Learn how binoculars work to choose the right pair.

There are two main lenses, or groups of lenses, inside a pair of binoculars. The front lens (the one farthest from your eyes) is the objective. This collects light from what you are looking at and focuses it into a small, bright image within the darkened tube. The eyepiece magnifies the objective’s virtual image and turns it right side up. There has to be a minimum distance between these two, and binoculars use internal prisms to achieve that distance in a housing of small size.

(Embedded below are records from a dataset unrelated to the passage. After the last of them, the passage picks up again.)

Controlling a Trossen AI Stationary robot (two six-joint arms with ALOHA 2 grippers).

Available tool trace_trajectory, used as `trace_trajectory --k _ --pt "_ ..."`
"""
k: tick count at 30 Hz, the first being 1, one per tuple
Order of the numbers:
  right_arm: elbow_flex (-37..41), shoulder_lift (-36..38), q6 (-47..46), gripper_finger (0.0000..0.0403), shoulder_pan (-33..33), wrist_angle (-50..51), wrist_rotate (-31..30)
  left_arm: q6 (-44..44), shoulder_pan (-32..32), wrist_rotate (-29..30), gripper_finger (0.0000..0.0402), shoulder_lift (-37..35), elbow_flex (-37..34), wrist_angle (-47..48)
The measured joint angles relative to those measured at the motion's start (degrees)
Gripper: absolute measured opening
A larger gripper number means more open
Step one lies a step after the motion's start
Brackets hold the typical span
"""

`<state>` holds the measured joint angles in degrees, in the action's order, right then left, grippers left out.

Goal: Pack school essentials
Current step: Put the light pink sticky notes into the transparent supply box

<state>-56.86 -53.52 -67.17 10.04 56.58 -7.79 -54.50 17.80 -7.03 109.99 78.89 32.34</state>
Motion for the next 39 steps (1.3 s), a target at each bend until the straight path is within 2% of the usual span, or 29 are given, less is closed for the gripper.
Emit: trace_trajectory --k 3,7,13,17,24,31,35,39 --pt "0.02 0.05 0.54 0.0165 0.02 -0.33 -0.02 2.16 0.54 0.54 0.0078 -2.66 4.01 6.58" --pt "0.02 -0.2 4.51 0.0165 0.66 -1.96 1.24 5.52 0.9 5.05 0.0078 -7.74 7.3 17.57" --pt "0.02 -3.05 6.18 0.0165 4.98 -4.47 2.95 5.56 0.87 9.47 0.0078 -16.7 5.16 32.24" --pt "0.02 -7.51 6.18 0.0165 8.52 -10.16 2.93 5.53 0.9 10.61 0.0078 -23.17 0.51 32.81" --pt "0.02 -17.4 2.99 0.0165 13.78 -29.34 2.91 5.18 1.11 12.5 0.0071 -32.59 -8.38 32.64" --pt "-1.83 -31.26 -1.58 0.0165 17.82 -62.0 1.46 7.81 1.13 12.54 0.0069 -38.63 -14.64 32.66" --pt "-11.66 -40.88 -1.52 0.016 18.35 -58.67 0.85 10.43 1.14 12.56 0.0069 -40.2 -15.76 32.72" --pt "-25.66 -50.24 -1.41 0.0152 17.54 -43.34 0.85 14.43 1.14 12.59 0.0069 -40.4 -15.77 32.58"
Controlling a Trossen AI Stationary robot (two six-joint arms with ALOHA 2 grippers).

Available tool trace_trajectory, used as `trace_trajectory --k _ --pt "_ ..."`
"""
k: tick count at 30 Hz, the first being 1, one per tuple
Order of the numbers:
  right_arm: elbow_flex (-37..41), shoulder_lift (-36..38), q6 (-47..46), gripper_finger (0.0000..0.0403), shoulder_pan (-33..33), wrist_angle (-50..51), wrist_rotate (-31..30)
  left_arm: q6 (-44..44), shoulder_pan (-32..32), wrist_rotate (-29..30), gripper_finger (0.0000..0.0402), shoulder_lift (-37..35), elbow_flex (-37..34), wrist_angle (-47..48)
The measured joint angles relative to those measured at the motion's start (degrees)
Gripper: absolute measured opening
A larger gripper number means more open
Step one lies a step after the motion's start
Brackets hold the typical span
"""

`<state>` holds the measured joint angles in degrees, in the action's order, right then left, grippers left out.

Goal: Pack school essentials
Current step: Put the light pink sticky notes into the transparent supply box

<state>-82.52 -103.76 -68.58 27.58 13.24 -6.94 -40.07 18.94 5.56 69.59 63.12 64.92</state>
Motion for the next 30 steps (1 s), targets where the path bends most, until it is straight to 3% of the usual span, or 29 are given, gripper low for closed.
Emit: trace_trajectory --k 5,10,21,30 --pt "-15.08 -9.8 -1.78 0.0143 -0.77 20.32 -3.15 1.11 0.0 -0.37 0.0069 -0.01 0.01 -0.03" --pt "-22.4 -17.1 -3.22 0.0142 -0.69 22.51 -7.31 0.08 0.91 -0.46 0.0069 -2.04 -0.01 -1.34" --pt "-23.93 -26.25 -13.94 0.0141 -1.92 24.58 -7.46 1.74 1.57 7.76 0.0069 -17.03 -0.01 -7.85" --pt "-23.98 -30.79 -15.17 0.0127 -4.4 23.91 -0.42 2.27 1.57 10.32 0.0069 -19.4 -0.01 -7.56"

Most binoculars are marked with two numbers, such as 7 x 50. The first number is magnification. A “7” means the binoculars will make objects appear seven times larger than they would to the naked eye. The second number, “50,” is the diameter of the objective lens in millimeters. A larger diameter produces a sharper and brighter image. The standard boating binocular is a 7 x 50. Any more magnification than 7 is too hard to hold steady, and any objective diameter greater than 50 millimeters makes the binoculars too heavy to hold comfortably.

If you divide the objective diameter by the magnification, you get the diameter of the bright spot that you see in the eyepiece. On a 7 x 50 binocular, this is 7 millimeters — about the size of a young adult’s pupil. As you get older, your pupils get smaller — a 50-year-old’s pupil is about 4 millimeters in diameter.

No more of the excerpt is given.